As early as 1851, citizens enjoyed outdoor concerts when the Great Western Band performed in Dearborn Park. After the Civil War, regimental bands filled the summertime air in squares, parks, private picnic grounds, and commercial summer gardens. Immigrant and ethnic groups, most notably Germans, Bohemians, and Poles, organized concerts to celebrate musical traditions, mobilize attention to issues, and express the vitality of their communities.

Entrance to Ravinia, 1931
Philanthropists and municipal officials helped sponsor public concerts in the 1860s in Lincoln Park, and these spread to the South and West Park districts. Concerts attracted thousands of patrons, ranging from members of the upper-middle class who arrived in carriages to “brawny young mechanics and bright-eyed young shop girls” who arrived via public transportation. Leading bandleaders like Hans Balatka and Johnny Hand conducted “popular” works ranging from Verdi to Wagner to Sousa. Concerts included waltzes, quadrilles, and, later, ragtime arrangements, for spectators wishing to dance.

As Chicago urbanized, concert audiences diversified and groups sometimes sparred over appropriate behavior.
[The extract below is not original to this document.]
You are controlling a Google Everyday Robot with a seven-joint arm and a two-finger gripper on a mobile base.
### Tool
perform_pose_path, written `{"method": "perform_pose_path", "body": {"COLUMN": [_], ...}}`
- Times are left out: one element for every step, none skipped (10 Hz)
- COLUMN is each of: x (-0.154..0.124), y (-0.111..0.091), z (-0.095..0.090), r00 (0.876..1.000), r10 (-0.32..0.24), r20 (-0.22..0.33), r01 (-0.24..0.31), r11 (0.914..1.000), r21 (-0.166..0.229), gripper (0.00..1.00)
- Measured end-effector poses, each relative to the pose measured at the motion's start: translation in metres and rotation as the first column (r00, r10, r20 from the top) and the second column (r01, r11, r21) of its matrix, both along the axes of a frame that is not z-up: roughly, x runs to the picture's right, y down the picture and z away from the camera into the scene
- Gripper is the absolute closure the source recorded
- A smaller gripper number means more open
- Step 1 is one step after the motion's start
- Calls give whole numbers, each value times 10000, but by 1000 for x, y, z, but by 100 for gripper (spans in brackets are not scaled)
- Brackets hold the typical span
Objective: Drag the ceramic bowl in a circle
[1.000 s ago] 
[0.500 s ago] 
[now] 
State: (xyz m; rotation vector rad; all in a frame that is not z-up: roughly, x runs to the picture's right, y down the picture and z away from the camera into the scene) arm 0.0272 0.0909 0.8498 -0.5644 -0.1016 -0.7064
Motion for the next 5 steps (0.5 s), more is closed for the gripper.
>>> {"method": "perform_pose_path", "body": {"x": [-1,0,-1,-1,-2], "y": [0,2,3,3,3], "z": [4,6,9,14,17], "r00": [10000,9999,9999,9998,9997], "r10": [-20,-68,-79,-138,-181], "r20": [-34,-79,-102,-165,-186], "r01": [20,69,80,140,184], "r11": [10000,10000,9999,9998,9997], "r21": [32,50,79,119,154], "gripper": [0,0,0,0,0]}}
Park commissioners expected middle-class respectability to prevail but did their best to accommodate differences of musical taste among patrons. In the 1900s and 1910s, municipal outdoor concerts expanded as part of an effort to reform recreation among the residents of Chicago's industrial neighborhoods.

World War I inspired many ethnic groups to organize outdoor concert rallies in parks and at Soldier Field to express love of their homelands and their loyalty to the United States. In 1914 the Civic Music Association promoted “music for the people” in the form of outdoor classical concerts. The association also sponsored “ Americanization ” public sings in parks and at Navy Pier involving thousands of children and their parents. Commercial amusement parks like White City and Sans Souci featured regular outdoor concerts too.

Despite the persistence of ethnic community concerts, concerts increasingly catered to the population of Chicago-at-large. In the late 1920s, the Chicago Tribune inaugurated a “ Chicagoland Music Festival” by invoking a public identification with its imagined community of readers. By the late 1940s, the festival attracted tens of thousands of spectators and radio listeners. To bolster civic morale and aid unemployed musicians during the Great Depression, James C. Petrillo, President of the Chicago Federation of Musicians, helped initiate outdoor concerts in Grant Park, including an annual symphonic series begun in 1935. The WPA Federal Music Project helped sustain outdoor concerts by the Illinois Symphony Orchestra and the Chicago Women's Symphony Orchestra. The Grant Park Symphony and the Petrillo Bandshell were legacies of this public vision.

Racial segregation complicated the history of the outdoor concert as a democratic phenomenon. African Americans often avoided public concerts outside their own neighborhoods. But after the Depression, opportunities for blacks gradually increased. In the 1940s, the American Negro Music Festival annually brought classical and popular musical artists such as Roland Hayes, Louise Burge, Thomas A. Dorsey, and Dorothy Donegan to Soldier Field and Comiskey Park. By the 1970s and 1980s, popular tastes in commercial music helped sustain Chicagofest, which brought national pop, blues, and jazz performers to Navy Pier. The Chicago Jazz, Blues, and Gospel Festivals followed, along with classical and popular concerts in Grant Park and other public city parks. At the opening of the twenty-first century, residents and visitors could enjoy a host of summertime concerts, featuring Celtic and Latin music, reggae, country, and opera.